_Requirement_
Where a picture appears, leave it out, and transcribe all the lines below exactly.

_Information shown_
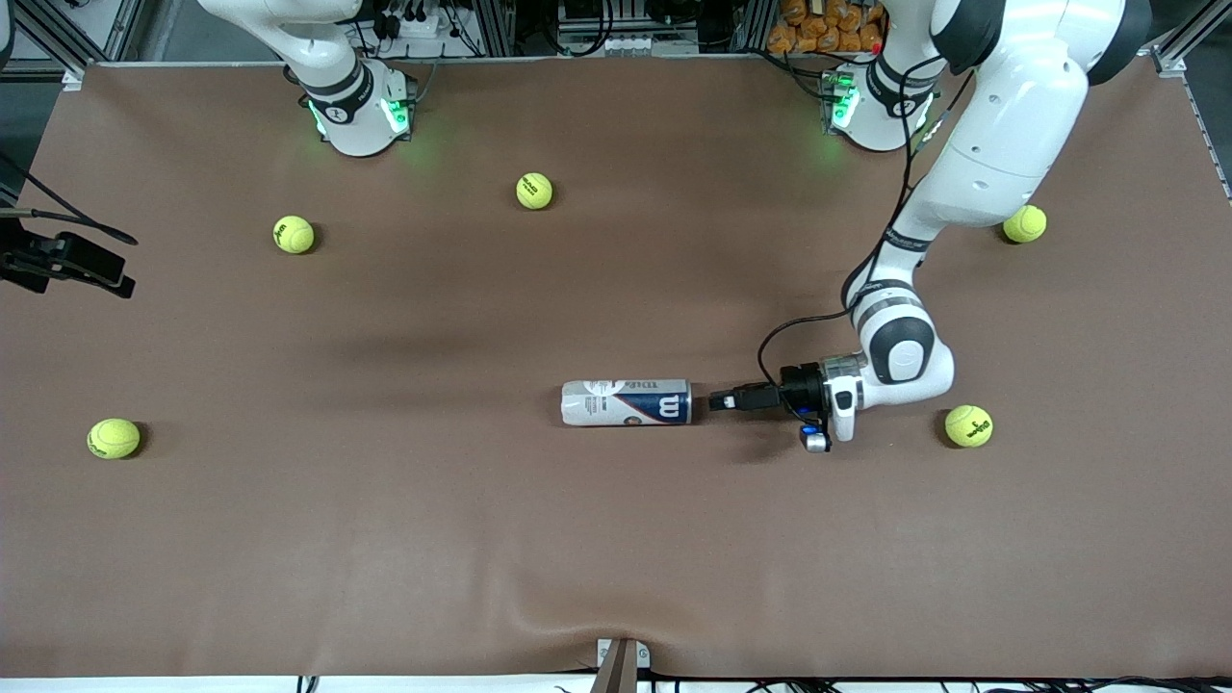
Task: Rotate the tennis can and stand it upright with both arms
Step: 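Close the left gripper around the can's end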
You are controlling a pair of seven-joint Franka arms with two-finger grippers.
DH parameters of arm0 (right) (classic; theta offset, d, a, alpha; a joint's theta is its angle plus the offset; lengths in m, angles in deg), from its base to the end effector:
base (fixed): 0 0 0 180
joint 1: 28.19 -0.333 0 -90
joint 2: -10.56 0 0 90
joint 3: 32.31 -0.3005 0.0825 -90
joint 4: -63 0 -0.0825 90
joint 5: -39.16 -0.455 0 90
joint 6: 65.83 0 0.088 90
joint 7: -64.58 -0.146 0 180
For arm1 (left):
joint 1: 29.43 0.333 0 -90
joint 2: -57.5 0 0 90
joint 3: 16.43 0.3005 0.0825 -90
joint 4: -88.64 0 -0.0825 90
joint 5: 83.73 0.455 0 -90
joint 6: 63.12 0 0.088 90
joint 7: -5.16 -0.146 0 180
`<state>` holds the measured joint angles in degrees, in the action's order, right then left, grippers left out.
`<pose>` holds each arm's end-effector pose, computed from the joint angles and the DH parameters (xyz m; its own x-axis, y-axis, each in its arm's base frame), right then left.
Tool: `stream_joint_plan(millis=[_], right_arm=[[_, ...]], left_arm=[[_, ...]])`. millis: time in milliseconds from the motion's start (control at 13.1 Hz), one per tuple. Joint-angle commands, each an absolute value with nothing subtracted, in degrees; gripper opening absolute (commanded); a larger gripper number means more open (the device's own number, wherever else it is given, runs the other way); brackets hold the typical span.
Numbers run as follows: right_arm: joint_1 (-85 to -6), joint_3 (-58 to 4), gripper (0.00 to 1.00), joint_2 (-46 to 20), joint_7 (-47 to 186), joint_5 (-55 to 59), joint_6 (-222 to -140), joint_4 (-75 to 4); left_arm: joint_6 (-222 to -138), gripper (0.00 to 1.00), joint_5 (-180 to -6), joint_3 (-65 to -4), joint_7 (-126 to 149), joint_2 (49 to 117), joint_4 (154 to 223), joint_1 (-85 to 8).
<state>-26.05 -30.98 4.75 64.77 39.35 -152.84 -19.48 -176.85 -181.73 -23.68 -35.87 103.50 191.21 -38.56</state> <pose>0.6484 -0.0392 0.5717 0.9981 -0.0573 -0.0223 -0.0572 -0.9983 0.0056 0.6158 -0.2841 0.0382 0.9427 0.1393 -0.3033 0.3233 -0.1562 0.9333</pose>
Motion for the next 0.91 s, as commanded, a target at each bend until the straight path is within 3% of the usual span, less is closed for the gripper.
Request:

_Response to the exercise_
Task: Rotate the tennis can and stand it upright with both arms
Step: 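Close the left gripper around the can's end
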You are controlling a pair of seven-joint Franka arms with two-finger grippers.
DH parameters of arm0 (right) (classic; theta offset, d, a, alpha; a joint's theta is its angle plus the offset; lengths in m, angles in deg), from its base to the end effector:
base (fixed): 0 0 0 180
joint 1: 28.19 -0.333 0 -90
joint 2: -10.56 0 0 90
joint 3: 32.31 -0.3005 0.0825 -90
joint 4: -63 0 -0.0825 90
joint 5: -39.16 -0.455 0 90
joint 6: 65.83 0 0.088 90
joint 7: -64.58 -0.146 0 180
For arm1 (left):
joint 1: 29.43 0.333 0 -90
joint 2: -57.5 0 0 90
joint 3: 16.43 0.3005 0.0825 -90
joint 4: -88.64 0 -0.0825 90
joint 5: 83.73 0.455 0 -90
joint 6: 63.12 0 0.088 90
joint 7: -5.16 -0.146 0 180
`<state>` holds the measured joint angles in degrees, in the action's order, right then left, grippers left out.
`<pose>` holds each arm's end-effector pose, computed from the joint angles and the DH parameters (xyz m; its own x-axis, y-axis, each in its arm's base frame), right then left.
Tool: `stream_joint_plan(millis=[_], right_arm=[[_, ...]], left_arm=[[_, ...]])`. millis: time in milliseconds from the motion's start (control at 13.1 Hz), one per tuple. Joint-angle commands, each an absolute value with nothing subtracted, in degrees; gripper opening absolute (commanded); a larger gripper number means more open (the device's own number, wherever else it is given, runs the other way); brackets hold the typical span.
Numbers run as follows: right_arm: joint_1 (-85 to -6), joint_3 (-58 to 4), gripper (0.00 to 1.00), joint_2 (-46 to 20), joint_7 (-47 to 186), joint_5 (-55 to 59), joint_6 (-222 to -140), joint_4 (-75 to 4); left_arm: joint_6 (-222 to -138), gripper (0.00 to 1.00), joint_5 (-180 to -6), joint_3 (-65 to -4), joint_7 (-126 to 149), joint_2 (49 to 117), joint_4 (154 to 223), joint_1 (-85 to 8).
<state>-26.05 -30.98 4.75 64.77 39.35 -152.84 -19.48 -176.85 -181.73 -23.68 -35.87 103.50 191.21 -38.56</state> <pose>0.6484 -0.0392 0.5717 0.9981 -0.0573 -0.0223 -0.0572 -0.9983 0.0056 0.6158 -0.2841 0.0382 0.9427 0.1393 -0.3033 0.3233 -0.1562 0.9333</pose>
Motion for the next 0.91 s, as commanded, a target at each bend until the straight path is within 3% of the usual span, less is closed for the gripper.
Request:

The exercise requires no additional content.